In this study we examine the sensitivity of forecast to individual components of the First GARP (Global Atmospheric Research Programme) Global Experiment database as well as to some modifications in the data analysis techniques. Several short assimilation experiments (0000 GMT 18 January 1979 through 0000 21 January) are performed in order to test the effects of each database or analysis change. Forecasts are then generated from the initial conditions provided by these experiments. The 0000 21 January case is chosen for a detailed investigation because or the poor forecast skill obtained earlier over North America for that particular case. Specifically, we conduct experiments to test the sensitivity of forecast skill to: 1) the addition of individual satellite observing system components; 2) temperature data obtained with different satellite retrieval methods; and 3) the method of vertical interpolation between the mandatory pressure analysis levels and the model sigma levels.

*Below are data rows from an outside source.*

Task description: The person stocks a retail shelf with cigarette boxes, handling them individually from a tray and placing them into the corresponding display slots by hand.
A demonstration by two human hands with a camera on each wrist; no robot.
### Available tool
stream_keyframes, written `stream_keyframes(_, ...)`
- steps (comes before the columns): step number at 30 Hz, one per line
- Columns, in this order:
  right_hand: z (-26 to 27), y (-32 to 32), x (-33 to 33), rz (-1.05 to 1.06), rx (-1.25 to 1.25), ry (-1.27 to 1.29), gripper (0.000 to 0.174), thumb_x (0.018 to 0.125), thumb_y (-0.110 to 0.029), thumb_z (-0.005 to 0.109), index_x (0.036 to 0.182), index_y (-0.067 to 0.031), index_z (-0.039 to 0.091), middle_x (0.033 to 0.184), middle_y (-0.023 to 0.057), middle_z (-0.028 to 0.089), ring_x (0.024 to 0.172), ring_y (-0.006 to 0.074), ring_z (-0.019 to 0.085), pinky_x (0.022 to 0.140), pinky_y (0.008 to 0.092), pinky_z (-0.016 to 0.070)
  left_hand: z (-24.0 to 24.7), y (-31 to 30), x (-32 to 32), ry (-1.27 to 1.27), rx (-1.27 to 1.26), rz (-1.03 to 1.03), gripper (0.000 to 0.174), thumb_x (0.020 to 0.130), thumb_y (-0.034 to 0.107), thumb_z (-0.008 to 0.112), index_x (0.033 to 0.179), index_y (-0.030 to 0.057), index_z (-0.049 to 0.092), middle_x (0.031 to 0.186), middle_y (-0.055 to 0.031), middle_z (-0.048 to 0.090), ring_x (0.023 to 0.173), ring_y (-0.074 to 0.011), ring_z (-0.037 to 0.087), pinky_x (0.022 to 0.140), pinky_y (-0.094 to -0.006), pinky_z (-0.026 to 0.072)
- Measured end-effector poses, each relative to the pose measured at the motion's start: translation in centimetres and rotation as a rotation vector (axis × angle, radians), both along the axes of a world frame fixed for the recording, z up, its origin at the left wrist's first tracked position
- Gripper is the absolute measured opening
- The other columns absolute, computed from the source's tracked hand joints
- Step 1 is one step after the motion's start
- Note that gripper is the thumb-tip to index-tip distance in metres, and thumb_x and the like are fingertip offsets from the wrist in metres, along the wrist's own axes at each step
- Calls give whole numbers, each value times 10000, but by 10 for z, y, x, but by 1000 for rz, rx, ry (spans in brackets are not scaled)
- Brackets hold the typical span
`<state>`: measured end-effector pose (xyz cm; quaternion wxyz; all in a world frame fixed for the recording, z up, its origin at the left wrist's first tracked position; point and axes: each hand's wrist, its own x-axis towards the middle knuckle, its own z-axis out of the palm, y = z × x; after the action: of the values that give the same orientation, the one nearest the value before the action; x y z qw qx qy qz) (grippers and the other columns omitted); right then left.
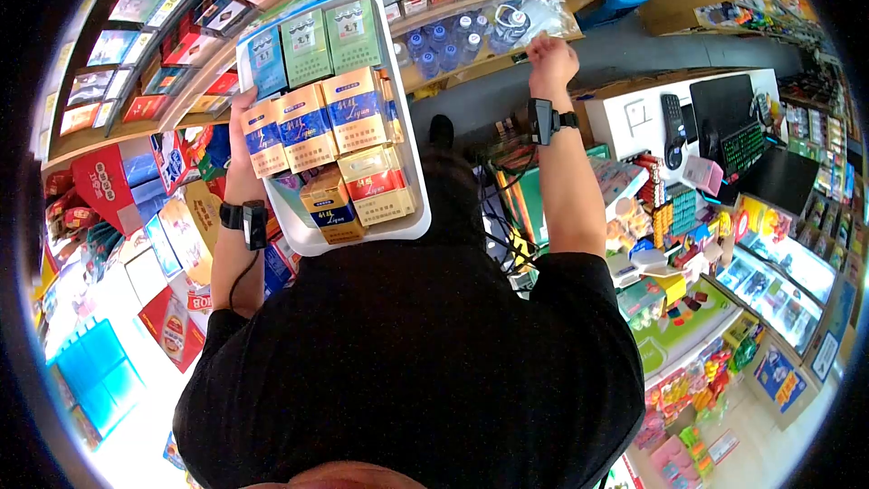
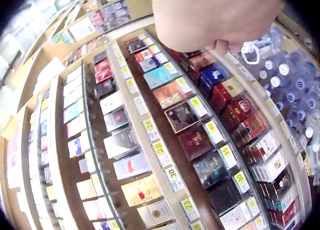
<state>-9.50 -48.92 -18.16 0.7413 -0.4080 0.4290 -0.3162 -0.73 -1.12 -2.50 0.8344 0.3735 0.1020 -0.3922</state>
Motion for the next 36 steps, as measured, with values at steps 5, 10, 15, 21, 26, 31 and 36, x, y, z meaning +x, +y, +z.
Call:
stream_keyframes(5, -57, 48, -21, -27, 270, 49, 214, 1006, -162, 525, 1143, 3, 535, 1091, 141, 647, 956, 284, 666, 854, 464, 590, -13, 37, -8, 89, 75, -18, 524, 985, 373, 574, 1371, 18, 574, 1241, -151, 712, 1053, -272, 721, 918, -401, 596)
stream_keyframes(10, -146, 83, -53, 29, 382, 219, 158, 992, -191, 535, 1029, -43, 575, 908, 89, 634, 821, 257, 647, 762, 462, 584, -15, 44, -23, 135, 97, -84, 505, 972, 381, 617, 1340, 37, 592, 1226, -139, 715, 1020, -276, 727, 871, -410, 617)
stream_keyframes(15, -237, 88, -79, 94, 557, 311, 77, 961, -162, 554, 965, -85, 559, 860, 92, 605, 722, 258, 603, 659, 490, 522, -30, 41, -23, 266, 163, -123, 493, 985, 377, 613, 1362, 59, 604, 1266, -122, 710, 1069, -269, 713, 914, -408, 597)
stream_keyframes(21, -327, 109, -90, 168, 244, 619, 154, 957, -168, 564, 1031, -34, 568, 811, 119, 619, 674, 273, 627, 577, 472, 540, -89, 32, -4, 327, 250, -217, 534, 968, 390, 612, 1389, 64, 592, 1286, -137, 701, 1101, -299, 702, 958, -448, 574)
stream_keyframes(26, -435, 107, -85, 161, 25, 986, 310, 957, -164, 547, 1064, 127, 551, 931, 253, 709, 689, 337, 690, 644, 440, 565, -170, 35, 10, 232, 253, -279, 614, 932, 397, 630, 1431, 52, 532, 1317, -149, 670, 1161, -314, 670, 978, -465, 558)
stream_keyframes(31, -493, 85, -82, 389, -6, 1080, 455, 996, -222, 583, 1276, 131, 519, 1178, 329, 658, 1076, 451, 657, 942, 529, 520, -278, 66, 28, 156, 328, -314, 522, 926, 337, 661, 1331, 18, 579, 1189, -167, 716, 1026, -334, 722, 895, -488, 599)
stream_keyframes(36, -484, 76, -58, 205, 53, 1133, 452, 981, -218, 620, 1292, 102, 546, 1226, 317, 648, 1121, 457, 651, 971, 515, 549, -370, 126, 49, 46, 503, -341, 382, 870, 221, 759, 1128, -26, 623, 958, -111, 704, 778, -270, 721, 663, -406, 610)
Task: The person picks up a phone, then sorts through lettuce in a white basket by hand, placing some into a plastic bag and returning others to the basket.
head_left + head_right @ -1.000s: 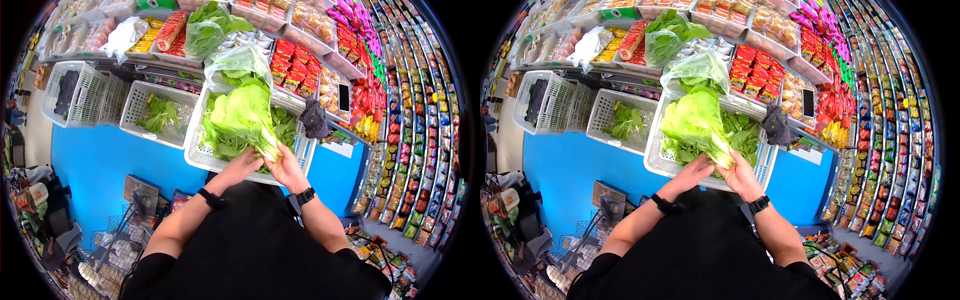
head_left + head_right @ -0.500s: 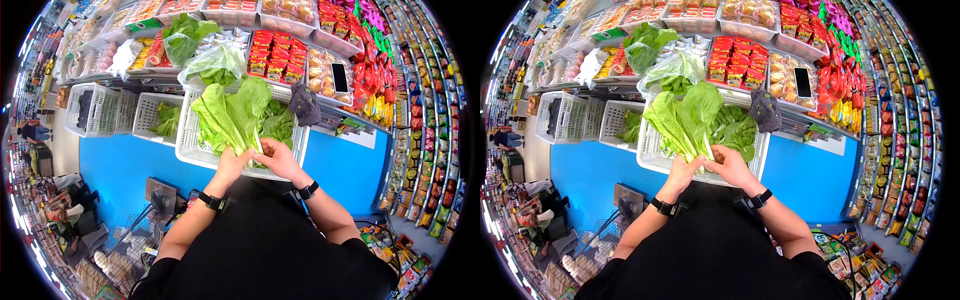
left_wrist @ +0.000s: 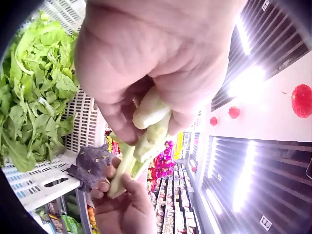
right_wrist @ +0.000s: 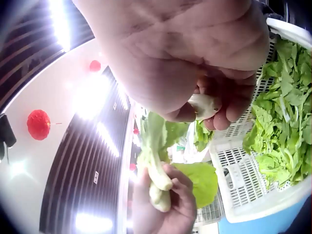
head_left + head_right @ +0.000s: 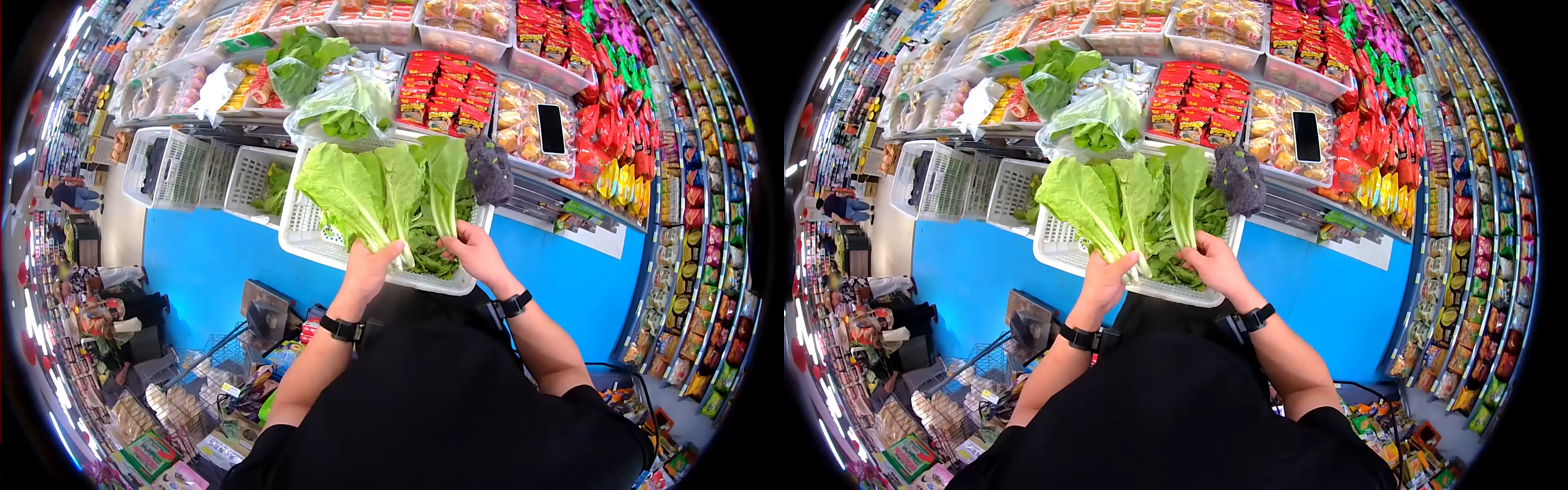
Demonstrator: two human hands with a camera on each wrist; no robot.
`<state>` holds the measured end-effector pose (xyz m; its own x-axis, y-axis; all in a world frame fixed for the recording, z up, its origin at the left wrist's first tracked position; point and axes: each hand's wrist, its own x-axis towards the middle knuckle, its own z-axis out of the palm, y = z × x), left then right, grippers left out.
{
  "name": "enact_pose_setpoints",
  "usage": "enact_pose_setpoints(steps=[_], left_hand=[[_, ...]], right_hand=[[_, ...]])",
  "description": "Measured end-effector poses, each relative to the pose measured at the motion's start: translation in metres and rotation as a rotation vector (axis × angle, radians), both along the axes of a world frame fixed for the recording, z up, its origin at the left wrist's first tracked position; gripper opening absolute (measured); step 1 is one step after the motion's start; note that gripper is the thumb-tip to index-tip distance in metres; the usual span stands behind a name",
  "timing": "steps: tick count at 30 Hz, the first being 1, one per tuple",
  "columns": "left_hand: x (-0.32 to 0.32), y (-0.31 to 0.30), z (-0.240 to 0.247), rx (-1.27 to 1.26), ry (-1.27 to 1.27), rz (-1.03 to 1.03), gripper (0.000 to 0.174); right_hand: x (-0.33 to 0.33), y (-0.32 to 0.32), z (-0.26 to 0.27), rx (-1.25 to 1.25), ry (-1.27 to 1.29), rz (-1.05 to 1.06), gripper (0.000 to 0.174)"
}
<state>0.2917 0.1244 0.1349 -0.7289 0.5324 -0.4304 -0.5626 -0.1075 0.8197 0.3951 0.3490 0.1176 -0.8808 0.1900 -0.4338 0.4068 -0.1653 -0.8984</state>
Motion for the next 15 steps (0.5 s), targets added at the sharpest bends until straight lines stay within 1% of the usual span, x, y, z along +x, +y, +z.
enact_pose_setpoints(steps=[1,3,4,5,6,7,8,10,11,12,13,14,15], left_hand=[[0.000,0.000,-0.002,-0.001,-0.009,-0.019,0.046],[0.004,0.002,-0.005,0.017,-0.010,0.010,0.047],[0.006,0.003,-0.003,0.035,-0.007,0.033,0.047],[0.008,0.004,0.000,0.034,-0.005,0.034,0.047],[0.012,0.007,0.004,0.040,0.021,0.062,0.044],[0.013,0.008,0.007,0.049,0.048,0.093,0.040],[0.014,0.008,0.008,0.051,0.052,0.100,0.040],[0.015,0.007,0.010,0.004,0.141,0.091,0.042],[0.016,0.006,0.011,0.002,0.143,0.098,0.042],[0.018,0.006,0.016,-0.069,0.179,0.087,0.040],[0.019,0.006,0.018,-0.139,0.216,0.074,0.038],[0.019,0.005,0.018,-0.138,0.215,0.075,0.038],[0.020,0.004,0.019,-0.186,0.267,0.040,0.036]], right_hand=[[-0.002,0.002,-0.006,0.001,0.001,0.004,0.020],[-0.005,0.003,-0.025,0.186,-0.027,0.087,0.022],[-0.006,0.002,-0.034,0.184,-0.027,0.088,0.022],[-0.008,0.000,-0.043,0.247,-0.036,0.121,0.024],[-0.011,-0.001,-0.043,0.311,-0.044,0.155,0.026],[-0.011,0.000,-0.041,0.334,-0.084,0.220,0.035],[-0.012,-0.004,-0.041,0.336,-0.079,0.226,0.035],[-0.011,-0.014,-0.045,0.472,-0.025,0.130,0.052],[-0.012,-0.014,-0.046,0.543,0.012,0.158,0.066],[-0.013,-0.015,-0.036,0.541,0.014,0.163,0.066],[-0.015,-0.015,-0.016,0.285,0.084,0.163,0.061],[-0.016,-0.015,0.000,0.030,0.150,0.161,0.055],[-0.018,-0.018,0.009,0.031,0.148,0.161,0.055]])
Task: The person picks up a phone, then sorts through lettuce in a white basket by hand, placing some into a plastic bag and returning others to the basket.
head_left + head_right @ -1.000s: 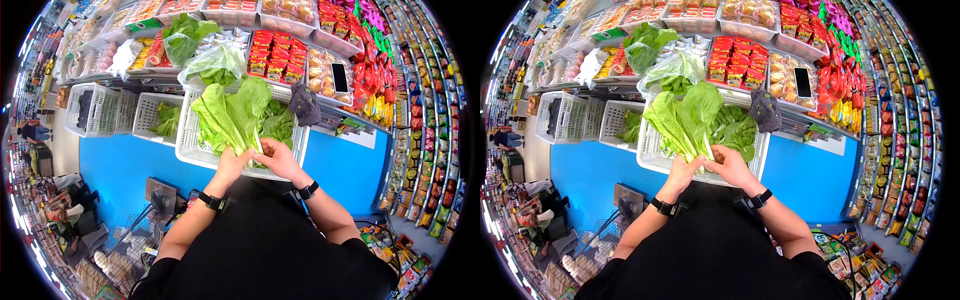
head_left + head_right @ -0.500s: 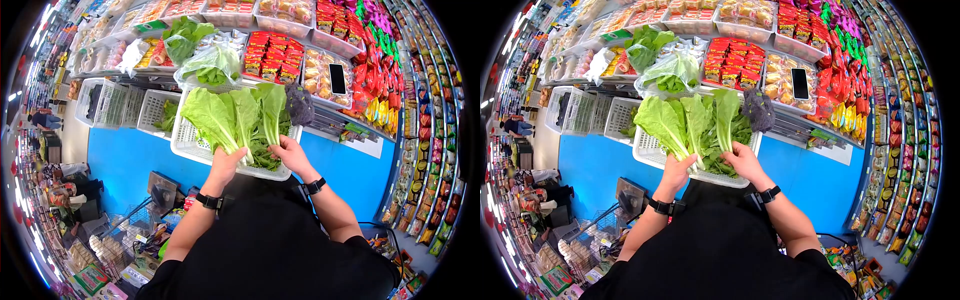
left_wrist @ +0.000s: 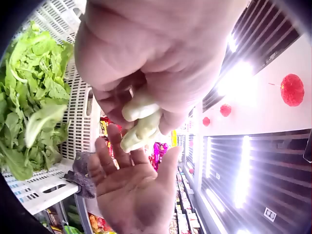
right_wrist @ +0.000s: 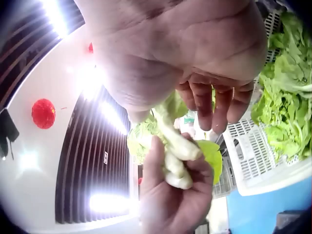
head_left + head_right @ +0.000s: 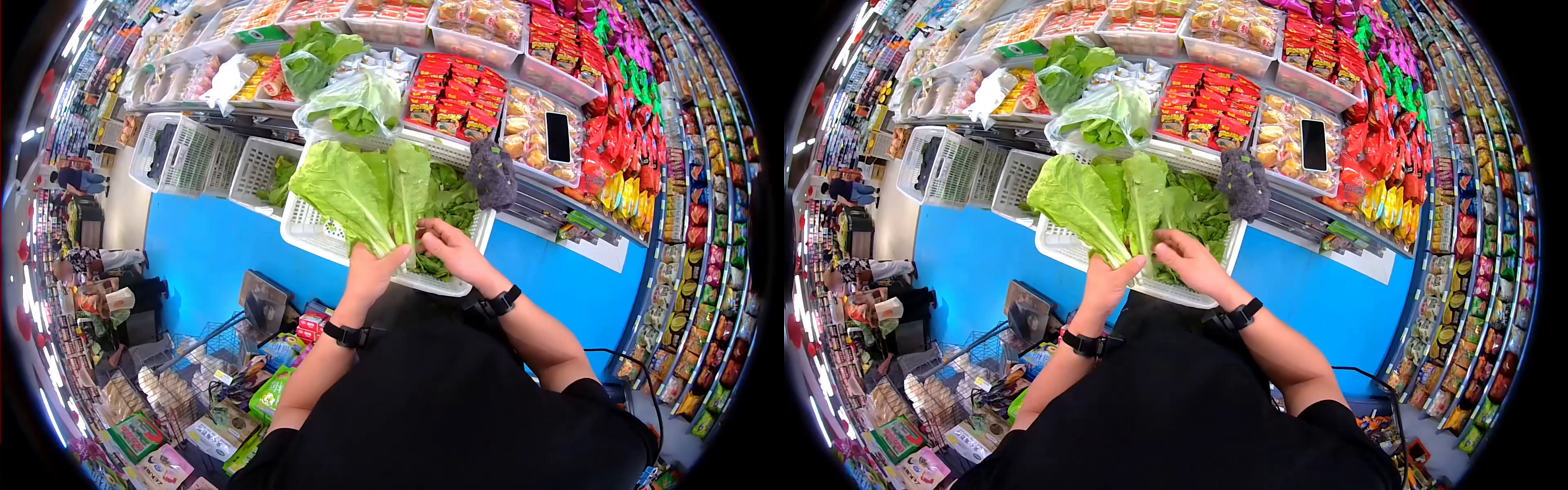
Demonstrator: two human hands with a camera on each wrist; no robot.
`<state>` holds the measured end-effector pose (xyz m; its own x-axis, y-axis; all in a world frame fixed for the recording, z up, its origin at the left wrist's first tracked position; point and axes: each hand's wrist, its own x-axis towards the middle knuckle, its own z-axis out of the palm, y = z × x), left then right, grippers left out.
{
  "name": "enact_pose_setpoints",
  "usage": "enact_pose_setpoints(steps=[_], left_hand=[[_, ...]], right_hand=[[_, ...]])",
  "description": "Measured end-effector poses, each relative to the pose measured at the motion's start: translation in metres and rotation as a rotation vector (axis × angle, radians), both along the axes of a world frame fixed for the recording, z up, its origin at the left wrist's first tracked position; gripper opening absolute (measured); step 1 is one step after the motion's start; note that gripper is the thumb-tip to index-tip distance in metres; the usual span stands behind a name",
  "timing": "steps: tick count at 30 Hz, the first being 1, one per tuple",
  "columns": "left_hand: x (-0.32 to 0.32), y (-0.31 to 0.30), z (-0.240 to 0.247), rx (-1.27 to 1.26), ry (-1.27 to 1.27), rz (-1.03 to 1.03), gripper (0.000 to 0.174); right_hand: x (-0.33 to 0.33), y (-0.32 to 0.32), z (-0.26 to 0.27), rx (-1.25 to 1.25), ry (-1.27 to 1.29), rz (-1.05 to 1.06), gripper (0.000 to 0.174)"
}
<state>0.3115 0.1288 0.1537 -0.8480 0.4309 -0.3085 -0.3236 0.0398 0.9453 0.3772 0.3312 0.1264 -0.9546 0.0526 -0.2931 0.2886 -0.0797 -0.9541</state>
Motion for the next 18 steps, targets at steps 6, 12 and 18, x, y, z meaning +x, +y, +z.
enact_pose_setpoints(steps=[6,12,18], left_hand=[[0.008,0.006,0.032,-0.412,0.291,-0.077,0.035],[0.008,0.001,0.035,-0.835,1.056,-0.136,0.049],[0.012,0.009,0.034,-0.382,0.725,0.010,0.040]], right_hand=[[-0.004,-0.003,0.004,-0.265,0.023,-0.083,0.025],[0.006,0.004,0.001,-0.452,-0.071,-0.250,0.032],[0.014,-0.002,0.022,-0.587,-0.096,-0.241,0.039]])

For the single case examined, TIROS-N infrared land retrievals produced operationally are found to degrade the forecast, while the use of TIROS-N retrievals produced with a physical inversion method as part of an analysis/forecast cycle results in an improved forecast. The use of oceanic VTPR (Vertical Temperature Profile Radiometer) satellite retrievals also results in an improved forecast over North America. The forecast is also found to be sensitive to the method of vertical interpolation between the mandatory pressure analysis levels and the model sigma levels.